Port Panama SIMD kernels to C++ using Google Highway by r-devulap · Pull Request #668 · datastax/jvector

r-devulap · 2026-05-26T15:15:21Z

This PR rewrites JVector's Panama Vector API-based SIMD kernels with native C++ implementations using Google Highway, a portable SIMD library that compiles a single kernel source into multiple ISA targets (SSE42, AVX2 and AVX-512) and dispatches at runtime.

What changed

Introduce Google Highway as a git submodule.
jvector_simd.c is replaced by jvector_simd.cpp (ISA dispatch shim) and jvector_simd_kernels.cpp (all Highway kernel implementations), with a new meson.build driving multi-target compilation (adds meson as a build dependency).
All FP32, PQ, and NVQ kernels are ported to Highway, with a new calculatePartialSelfSum kernel.
Ported the optimizations in Wire calculatePartialSums to native SIMD via Panama FFI downcall #651 to Google Highway.
NativeSimdOps.java is regenerated via jextract to match the updated C API
NativeVectorUtilSupport is updated and the native kernels are now unconditionally preferred over any Panama fallback for dot product, L2, and cosine distance

The README file jvector-native/src/main/c/README.md is a good start before reviewing the code.

github-actions · 2026-05-26T15:15:38Z

Before you submit for review:

Does your PR follow guidelines from CONTRIBUTIONS.md?
Did you summarize what this PR does clearly and concisely?
Did you include performance data for changes which may be performance impacting?
Did you include useful docs for any user-facing changes or features?
Did you include useful javadocs for developer oriented changes, explaining new concepts or key changes?
Did you trigger and review regression testing results against the base branch via Run Bench Main?
Did you adhere to the code formatting guidelines (TBD)
Did you group your changes for easy review, providing meaningful descriptions for each commit?
Did you ensure that all files contain the correct copyright header?

If you did not complete any of these, then please explain below.

jshook

Looks ok to me.

MarkWolters

I think it looks good.

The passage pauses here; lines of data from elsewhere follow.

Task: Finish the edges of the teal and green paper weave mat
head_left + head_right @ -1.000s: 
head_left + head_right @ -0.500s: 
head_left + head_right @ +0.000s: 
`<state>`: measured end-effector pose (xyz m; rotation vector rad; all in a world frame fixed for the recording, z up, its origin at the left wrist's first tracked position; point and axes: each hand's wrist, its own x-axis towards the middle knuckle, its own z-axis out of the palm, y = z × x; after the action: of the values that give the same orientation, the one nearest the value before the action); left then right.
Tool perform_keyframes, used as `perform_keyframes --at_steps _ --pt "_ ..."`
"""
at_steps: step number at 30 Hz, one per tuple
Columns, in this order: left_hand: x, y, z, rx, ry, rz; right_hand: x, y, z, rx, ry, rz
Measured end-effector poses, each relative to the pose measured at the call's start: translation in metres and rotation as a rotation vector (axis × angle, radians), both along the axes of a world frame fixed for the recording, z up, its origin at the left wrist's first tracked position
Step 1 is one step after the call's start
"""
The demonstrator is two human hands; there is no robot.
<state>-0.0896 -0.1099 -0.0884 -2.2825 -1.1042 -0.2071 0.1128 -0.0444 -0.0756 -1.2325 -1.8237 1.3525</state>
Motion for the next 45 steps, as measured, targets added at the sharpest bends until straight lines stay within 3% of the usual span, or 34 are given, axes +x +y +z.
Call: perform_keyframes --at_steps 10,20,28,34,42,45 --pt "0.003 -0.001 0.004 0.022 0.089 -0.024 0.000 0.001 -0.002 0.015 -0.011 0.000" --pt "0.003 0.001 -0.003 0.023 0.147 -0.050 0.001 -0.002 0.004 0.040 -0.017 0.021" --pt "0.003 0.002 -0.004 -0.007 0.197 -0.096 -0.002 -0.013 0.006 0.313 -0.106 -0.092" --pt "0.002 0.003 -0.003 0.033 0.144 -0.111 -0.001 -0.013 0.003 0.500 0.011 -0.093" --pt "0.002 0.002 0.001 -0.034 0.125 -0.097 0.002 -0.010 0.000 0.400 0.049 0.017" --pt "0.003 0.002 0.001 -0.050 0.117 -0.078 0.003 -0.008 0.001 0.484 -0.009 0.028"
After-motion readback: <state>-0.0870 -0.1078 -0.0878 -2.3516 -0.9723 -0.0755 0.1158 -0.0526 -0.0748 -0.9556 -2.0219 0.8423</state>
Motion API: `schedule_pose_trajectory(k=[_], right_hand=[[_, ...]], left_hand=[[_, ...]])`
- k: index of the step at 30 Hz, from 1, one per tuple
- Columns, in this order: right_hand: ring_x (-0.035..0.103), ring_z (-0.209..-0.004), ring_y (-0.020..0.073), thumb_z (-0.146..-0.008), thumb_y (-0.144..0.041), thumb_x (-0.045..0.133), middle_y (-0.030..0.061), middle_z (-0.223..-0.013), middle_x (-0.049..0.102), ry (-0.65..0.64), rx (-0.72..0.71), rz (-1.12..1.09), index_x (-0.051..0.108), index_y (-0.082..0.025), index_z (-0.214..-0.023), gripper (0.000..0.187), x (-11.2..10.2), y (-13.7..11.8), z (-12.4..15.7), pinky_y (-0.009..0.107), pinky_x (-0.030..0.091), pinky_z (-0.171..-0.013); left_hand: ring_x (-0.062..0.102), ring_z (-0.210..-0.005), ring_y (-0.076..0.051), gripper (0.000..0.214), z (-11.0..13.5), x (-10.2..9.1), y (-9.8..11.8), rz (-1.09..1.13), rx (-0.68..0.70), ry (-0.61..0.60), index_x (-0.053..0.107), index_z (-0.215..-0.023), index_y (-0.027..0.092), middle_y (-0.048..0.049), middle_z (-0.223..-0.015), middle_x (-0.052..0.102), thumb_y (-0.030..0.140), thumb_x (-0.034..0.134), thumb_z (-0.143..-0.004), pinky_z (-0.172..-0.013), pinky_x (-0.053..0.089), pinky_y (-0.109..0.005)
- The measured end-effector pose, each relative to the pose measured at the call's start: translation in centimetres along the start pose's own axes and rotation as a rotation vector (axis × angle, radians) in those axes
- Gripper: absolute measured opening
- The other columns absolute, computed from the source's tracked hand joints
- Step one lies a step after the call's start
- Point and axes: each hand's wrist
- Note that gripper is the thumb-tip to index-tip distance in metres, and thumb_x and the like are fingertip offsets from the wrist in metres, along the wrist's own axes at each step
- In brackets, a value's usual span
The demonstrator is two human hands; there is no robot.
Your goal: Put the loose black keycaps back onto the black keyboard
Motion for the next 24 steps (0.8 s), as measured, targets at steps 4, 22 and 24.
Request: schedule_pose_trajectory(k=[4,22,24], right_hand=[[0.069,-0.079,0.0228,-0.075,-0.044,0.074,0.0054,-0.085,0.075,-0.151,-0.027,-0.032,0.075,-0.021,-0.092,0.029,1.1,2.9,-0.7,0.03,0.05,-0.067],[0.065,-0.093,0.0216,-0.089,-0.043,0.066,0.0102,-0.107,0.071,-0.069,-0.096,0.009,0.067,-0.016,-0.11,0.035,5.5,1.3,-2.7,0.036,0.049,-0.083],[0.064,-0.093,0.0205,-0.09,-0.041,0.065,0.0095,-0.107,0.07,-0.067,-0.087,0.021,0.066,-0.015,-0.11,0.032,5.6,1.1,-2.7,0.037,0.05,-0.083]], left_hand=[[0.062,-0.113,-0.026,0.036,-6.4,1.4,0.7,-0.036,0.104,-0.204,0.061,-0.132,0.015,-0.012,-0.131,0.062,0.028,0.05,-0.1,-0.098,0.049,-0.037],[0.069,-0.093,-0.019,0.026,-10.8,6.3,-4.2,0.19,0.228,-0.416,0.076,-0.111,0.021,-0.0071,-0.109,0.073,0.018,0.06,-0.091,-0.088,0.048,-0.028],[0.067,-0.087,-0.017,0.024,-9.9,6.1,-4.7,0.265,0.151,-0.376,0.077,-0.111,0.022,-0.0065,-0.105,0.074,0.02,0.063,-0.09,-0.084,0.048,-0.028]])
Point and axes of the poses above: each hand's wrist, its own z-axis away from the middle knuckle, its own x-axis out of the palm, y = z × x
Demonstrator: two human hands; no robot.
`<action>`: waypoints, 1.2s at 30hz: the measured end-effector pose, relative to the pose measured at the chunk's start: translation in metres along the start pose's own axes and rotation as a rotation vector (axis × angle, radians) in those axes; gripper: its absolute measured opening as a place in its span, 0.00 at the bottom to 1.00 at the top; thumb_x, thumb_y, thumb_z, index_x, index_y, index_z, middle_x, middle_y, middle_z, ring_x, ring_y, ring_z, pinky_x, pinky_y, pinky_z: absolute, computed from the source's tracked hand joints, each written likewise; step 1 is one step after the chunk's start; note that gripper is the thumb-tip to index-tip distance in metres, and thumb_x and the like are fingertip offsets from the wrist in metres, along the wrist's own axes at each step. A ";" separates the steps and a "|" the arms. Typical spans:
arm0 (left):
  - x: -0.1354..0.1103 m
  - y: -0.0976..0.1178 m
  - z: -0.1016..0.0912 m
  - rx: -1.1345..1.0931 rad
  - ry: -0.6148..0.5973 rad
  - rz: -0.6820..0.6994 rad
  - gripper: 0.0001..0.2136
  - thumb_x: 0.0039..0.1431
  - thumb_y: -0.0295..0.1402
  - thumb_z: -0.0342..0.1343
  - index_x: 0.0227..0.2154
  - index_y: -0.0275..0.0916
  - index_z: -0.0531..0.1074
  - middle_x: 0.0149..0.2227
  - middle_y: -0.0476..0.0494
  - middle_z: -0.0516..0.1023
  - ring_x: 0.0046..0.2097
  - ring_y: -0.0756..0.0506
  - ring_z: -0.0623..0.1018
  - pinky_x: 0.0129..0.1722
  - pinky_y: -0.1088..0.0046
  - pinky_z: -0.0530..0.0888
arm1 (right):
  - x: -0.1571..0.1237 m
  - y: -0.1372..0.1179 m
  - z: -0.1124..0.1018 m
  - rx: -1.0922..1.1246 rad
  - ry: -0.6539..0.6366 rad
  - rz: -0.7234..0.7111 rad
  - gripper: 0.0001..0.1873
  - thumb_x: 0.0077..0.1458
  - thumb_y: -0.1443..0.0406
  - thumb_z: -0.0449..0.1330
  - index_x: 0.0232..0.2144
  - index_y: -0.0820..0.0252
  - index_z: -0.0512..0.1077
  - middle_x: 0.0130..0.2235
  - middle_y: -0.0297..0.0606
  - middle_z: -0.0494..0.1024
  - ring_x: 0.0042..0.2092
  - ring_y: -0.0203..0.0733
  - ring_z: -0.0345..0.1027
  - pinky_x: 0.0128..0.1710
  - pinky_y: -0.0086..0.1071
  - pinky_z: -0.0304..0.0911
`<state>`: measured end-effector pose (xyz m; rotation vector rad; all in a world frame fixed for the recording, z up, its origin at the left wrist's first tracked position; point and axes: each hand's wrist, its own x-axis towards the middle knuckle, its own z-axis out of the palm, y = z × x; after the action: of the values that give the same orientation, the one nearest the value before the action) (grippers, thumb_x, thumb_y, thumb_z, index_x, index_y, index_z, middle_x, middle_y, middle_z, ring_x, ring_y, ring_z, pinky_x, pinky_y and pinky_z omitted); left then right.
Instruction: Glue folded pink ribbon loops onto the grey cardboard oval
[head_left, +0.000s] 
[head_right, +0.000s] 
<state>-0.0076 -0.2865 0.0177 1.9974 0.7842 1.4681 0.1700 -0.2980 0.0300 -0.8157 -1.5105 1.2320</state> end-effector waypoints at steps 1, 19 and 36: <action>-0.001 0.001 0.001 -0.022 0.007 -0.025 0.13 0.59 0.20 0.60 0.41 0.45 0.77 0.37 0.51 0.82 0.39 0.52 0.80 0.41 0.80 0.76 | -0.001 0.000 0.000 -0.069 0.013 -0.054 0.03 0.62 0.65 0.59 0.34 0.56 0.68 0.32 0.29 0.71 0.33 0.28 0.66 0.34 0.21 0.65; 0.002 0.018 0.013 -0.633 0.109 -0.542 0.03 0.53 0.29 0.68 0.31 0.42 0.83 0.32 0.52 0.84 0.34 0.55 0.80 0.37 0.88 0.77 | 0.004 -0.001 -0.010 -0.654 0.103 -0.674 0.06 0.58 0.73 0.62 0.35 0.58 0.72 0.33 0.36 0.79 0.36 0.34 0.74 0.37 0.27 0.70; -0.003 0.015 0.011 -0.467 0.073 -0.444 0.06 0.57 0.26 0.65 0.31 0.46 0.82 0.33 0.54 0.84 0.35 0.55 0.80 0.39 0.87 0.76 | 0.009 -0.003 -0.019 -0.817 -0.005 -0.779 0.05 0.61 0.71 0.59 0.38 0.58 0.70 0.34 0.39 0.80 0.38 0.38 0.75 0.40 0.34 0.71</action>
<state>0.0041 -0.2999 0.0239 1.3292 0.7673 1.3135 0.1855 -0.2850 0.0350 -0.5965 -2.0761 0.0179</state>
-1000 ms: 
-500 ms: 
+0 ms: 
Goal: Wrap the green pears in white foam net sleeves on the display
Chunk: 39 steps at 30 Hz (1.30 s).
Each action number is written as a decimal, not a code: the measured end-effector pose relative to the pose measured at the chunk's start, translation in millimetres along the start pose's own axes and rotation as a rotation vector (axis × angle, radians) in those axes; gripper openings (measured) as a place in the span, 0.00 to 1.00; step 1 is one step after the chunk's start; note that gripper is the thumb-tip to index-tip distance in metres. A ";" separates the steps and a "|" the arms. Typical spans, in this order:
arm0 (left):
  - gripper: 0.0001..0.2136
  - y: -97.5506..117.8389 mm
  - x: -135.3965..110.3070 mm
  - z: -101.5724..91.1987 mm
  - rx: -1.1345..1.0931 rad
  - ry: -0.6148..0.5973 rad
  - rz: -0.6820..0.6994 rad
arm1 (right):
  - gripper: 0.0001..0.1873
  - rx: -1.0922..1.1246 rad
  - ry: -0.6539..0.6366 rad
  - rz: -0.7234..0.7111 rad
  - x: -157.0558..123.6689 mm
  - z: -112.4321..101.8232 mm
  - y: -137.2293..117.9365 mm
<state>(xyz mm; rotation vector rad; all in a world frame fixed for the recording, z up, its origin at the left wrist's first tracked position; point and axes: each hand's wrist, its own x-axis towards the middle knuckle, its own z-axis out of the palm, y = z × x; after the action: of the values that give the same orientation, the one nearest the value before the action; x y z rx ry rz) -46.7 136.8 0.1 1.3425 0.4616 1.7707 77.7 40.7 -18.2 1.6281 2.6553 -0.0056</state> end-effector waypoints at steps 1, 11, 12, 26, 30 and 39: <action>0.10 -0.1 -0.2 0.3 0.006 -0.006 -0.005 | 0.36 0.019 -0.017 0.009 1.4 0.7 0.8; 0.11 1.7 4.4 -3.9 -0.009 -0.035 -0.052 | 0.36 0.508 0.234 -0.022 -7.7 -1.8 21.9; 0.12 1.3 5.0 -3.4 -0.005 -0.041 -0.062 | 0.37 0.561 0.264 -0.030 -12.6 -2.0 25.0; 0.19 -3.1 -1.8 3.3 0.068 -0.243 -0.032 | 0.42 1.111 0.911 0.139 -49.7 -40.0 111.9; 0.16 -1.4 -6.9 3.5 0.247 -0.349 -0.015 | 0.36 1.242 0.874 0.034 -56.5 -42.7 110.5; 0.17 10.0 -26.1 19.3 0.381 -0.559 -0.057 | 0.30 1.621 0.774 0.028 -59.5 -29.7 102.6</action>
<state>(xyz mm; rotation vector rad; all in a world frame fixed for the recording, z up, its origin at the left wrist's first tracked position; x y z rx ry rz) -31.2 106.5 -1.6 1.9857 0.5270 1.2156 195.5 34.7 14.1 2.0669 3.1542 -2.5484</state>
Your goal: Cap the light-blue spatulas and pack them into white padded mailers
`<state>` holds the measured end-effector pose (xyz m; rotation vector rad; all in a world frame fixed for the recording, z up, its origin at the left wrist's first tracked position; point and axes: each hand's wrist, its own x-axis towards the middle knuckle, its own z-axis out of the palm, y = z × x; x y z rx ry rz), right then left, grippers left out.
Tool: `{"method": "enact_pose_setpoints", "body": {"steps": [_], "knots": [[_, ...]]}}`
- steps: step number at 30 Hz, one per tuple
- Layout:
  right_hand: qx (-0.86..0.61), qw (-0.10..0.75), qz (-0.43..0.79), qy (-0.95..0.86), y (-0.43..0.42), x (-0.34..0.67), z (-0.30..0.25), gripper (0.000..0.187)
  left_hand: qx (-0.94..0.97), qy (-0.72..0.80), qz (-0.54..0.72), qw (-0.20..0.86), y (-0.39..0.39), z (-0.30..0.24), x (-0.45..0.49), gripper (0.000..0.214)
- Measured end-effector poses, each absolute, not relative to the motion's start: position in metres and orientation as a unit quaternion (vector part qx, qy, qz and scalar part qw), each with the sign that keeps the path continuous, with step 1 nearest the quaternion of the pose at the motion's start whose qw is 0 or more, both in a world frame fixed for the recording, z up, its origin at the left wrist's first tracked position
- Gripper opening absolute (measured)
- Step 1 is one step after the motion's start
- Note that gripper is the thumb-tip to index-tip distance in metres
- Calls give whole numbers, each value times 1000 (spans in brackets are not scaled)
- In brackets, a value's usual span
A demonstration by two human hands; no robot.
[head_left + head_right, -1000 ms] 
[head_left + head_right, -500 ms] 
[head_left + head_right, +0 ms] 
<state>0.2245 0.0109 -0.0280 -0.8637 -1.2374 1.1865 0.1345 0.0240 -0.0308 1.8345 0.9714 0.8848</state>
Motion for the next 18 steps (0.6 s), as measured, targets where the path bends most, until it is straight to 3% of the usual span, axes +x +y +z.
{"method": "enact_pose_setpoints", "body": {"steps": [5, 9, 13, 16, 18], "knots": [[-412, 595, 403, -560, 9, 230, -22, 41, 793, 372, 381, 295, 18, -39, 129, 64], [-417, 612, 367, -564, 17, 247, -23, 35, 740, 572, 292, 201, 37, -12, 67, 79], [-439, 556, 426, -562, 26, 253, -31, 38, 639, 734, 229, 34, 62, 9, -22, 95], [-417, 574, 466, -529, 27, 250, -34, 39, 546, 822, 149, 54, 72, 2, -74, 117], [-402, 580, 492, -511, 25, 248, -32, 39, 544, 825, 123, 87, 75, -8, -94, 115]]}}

I did also use Bob to do a review and double check myself and it had this comment (I understand what it is saying but I will leave it to your discretion if it is correct):

jvector_simd_kernels.cpp lines 571 and 943

Both calculate_partial_sums_f32 and calculate_partial_sums_self_magnitude_f32 have a size==2 fast path that uses hn::Shuffle2301 for the horizontal add. This is wrong.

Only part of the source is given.